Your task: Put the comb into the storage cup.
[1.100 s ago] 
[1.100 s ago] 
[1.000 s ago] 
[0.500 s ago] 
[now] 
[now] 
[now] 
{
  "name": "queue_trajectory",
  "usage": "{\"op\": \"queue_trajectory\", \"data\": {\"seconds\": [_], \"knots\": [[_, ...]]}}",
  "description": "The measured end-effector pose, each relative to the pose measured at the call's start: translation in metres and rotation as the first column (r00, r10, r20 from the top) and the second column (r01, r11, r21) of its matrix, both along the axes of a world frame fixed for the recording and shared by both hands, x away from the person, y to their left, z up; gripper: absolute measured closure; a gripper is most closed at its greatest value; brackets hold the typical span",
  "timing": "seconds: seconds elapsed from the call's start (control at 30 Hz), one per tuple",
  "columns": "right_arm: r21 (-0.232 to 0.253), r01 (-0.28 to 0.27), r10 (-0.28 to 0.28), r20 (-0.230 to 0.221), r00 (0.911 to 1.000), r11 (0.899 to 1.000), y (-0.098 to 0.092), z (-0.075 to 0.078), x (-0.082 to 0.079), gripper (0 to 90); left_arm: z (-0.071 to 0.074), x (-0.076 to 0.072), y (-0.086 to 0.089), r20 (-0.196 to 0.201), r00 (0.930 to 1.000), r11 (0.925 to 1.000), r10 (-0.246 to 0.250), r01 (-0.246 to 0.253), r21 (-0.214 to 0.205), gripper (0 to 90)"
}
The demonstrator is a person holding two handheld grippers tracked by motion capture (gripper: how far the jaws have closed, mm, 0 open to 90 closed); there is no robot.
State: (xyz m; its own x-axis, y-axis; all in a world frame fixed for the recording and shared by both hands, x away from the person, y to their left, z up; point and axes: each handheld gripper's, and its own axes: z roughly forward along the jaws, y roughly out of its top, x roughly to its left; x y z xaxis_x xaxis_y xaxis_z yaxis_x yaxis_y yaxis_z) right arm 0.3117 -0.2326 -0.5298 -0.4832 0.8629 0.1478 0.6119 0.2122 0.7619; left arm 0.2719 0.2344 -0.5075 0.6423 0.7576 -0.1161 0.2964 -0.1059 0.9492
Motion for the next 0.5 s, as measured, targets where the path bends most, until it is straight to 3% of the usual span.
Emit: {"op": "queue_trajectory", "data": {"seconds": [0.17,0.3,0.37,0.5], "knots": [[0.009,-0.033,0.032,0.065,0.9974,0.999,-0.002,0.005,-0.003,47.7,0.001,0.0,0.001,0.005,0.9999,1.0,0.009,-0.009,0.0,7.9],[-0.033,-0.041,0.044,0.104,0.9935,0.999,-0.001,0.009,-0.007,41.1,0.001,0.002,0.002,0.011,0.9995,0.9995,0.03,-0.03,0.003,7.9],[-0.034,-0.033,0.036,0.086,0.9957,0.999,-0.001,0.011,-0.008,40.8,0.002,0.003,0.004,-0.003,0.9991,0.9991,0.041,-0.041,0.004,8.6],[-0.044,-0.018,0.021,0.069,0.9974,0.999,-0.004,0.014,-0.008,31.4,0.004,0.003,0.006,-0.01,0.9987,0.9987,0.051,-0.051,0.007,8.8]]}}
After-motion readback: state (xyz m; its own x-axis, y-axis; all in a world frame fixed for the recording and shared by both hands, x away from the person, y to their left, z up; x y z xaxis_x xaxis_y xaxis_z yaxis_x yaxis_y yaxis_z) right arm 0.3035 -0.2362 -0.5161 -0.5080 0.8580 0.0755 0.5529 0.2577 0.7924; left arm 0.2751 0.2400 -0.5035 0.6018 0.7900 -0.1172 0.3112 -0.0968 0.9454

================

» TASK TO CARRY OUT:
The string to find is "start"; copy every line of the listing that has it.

» EXERCISE OUTPUT:
  "description": "The measured end-effector pose, each relative to the pose measured at the call's start: translation in metres and rotation as the first column (r00, r10, r20 from the top) and the second column (r01, r11, r21) of its matrix, both along the axes of a world frame fixed for the recording and shared by both hands, x away from the person, y to their left, z up; gripper: absolute measured closure; a gripper is most closed at its greatest value; brackets hold the typical span",
  "timing": "seconds: seconds elapsed from the call's start (control at 30 Hz), one per tuple",

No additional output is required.